Task directions:
Copy the listing exactly; drop the pictures.

Data section:
____

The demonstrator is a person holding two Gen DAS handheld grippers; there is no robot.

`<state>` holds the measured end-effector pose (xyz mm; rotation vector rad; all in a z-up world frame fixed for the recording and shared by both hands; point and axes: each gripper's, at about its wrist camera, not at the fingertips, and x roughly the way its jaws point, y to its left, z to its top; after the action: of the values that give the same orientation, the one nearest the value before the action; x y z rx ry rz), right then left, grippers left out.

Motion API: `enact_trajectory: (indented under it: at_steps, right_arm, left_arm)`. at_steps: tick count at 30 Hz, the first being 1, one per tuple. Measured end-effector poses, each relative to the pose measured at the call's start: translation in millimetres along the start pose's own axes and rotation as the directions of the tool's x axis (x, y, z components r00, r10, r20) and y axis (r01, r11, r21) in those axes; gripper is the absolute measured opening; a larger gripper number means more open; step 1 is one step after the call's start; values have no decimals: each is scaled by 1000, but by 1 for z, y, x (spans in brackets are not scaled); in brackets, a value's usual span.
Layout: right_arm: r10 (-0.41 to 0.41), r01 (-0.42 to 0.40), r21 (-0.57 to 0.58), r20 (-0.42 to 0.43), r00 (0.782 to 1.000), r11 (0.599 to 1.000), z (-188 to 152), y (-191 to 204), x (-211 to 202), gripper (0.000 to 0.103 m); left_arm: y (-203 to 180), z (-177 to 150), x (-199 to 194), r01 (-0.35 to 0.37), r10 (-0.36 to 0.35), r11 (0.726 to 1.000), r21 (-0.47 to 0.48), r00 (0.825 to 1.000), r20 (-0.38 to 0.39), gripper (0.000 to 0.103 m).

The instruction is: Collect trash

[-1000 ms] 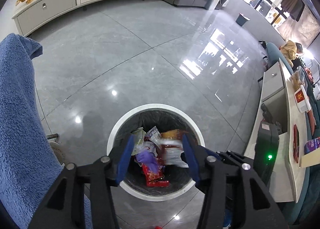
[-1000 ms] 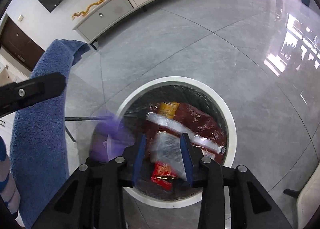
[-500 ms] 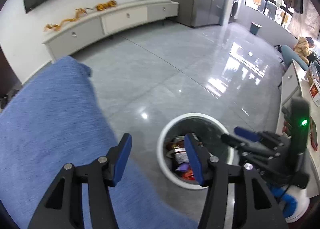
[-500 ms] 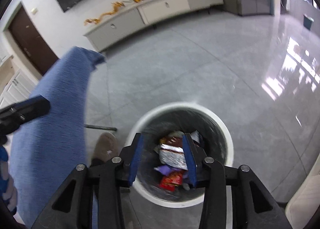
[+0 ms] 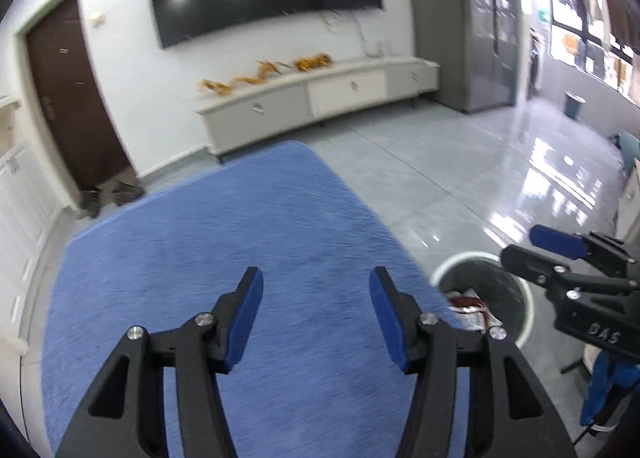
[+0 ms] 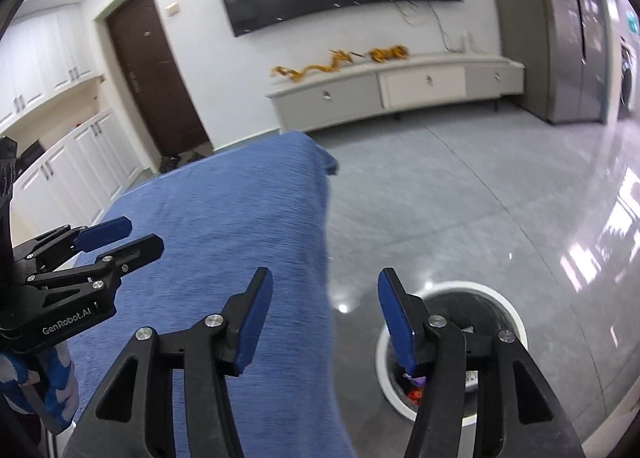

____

Result for this exercise:
The demonstrator is a person holding two Gen DAS handheld grippers; there is no robot.

`<state>` holds the measured end-effector pose (xyz mm; rotation vector rad; all in a z-up world frame fixed for the recording and shared by both hands; point and axes: each gripper's, at about its wrist camera, not at the fingertips, and x roughly the way its jaws point, y to its left, z to its top; after the action: of the values that give the same orientation, the one nearest the value before the action; x y z rx ry rz), right then left, grippers left out.

Motion API: `enact_trajectory: (indented under it: at_steps, right_arm, left_arm)`. at_steps: tick count at 30 Hz, the first being 1, one per tuple. Measured end-effector poses, each relative to the pose measured at the call's start: translation in millimetres along the start pose's own axes and rotation as the directions of the tool's x axis (x, y, z components r00, r10, r20) and y axis (r01, r11, r21) in those axes; gripper is the absolute measured opening; a larger gripper number means more open; step 1 is one step after the call's start; values have no decimals: each is scaled by 1000, but by 1 for z, y, x (spans in brackets are not scaled); in brackets, a value's usual span.
Layout: right_arm: r10 (-0.41 to 0.41), r01 (-0.42 to 0.40), r21 (-0.57 to 0.58), r20 (-0.42 to 0.43), r00 (0.782 to 1.000), r11 (0.599 to 1.000), z (-188 to 152), y (-191 to 204), x (-211 to 202), gripper (0.000 to 0.103 m); left_arm: y (-203 to 180), z (-177 to 150), x (-199 to 194), r01 (-0.35 to 0.37), r10 (-0.36 to 0.35), r11 (0.726 to 1.000), r21 (-0.47 to 0.48), r00 (0.825 to 1.000), r20 (-0.38 to 0.39), gripper (0.000 to 0.103 m).

The instruction is: Collect trash

[-1000 ms] 
[-1000 ms] 
[-500 ms] 
[-500 ms] 
[+0 ms] 
[+0 ms] 

Work on this exercise is complete.